Assignment. Using the records below, repeat exactly the lines from the one holding "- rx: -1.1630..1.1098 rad" through the one holding "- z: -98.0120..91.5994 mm", both ends included, and no others.

*** Opening of Source information ***

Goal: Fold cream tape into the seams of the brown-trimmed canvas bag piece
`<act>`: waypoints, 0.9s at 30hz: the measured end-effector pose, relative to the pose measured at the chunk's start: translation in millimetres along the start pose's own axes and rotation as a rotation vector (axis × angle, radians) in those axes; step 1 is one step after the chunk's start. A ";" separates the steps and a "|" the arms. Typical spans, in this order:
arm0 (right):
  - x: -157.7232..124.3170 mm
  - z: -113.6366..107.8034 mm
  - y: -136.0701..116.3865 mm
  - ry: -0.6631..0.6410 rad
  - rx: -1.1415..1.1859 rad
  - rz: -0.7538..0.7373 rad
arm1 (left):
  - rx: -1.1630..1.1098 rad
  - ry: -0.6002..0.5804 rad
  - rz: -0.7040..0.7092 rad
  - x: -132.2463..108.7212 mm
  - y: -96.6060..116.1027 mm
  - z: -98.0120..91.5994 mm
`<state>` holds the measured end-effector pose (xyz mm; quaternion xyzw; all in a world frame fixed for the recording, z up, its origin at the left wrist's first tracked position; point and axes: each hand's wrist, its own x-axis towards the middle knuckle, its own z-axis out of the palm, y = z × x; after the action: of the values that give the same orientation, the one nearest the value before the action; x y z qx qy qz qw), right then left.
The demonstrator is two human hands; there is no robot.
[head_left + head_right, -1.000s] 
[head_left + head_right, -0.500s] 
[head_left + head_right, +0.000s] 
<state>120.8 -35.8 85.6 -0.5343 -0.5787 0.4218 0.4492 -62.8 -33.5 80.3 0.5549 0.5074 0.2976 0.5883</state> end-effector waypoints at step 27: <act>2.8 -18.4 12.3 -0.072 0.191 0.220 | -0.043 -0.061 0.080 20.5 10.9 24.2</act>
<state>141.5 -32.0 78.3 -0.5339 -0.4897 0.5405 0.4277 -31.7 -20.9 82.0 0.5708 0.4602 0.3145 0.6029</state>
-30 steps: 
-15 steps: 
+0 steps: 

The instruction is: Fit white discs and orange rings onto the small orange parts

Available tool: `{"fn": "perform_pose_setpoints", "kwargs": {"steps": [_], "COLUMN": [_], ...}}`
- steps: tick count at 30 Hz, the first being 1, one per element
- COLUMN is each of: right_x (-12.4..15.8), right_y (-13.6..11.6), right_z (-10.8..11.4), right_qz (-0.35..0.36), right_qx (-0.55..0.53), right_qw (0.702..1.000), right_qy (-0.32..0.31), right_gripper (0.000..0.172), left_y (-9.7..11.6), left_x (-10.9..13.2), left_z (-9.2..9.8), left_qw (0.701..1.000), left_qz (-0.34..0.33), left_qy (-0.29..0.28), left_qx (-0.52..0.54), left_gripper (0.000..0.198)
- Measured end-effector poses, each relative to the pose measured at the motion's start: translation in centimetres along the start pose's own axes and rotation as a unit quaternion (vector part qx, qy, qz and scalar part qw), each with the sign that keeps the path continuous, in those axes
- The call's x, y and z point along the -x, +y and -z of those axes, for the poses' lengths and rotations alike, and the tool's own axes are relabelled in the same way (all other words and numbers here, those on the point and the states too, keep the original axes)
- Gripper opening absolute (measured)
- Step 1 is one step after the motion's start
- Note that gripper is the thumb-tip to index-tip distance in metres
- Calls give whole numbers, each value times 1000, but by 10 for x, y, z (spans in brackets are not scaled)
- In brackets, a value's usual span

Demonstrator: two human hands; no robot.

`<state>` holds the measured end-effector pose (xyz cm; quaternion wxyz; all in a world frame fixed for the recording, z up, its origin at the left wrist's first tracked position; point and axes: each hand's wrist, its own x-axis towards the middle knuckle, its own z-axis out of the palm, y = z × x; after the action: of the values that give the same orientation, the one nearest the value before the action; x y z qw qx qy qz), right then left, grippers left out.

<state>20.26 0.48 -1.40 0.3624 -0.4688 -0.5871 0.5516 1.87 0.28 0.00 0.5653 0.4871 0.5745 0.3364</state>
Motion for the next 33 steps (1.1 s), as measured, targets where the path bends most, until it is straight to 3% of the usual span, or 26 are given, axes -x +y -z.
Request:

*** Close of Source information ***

Result below.
  - rx: -1.1630..1.1098 rad
  - ry: -0.6002..0.5804 rad
  - rz: -0.7040..0.7092 rad
  - x: -132.2463..108.7212 mm
  - y: -96.6060..116.1027 mm
  - z: -98.0120..91.5994 mm

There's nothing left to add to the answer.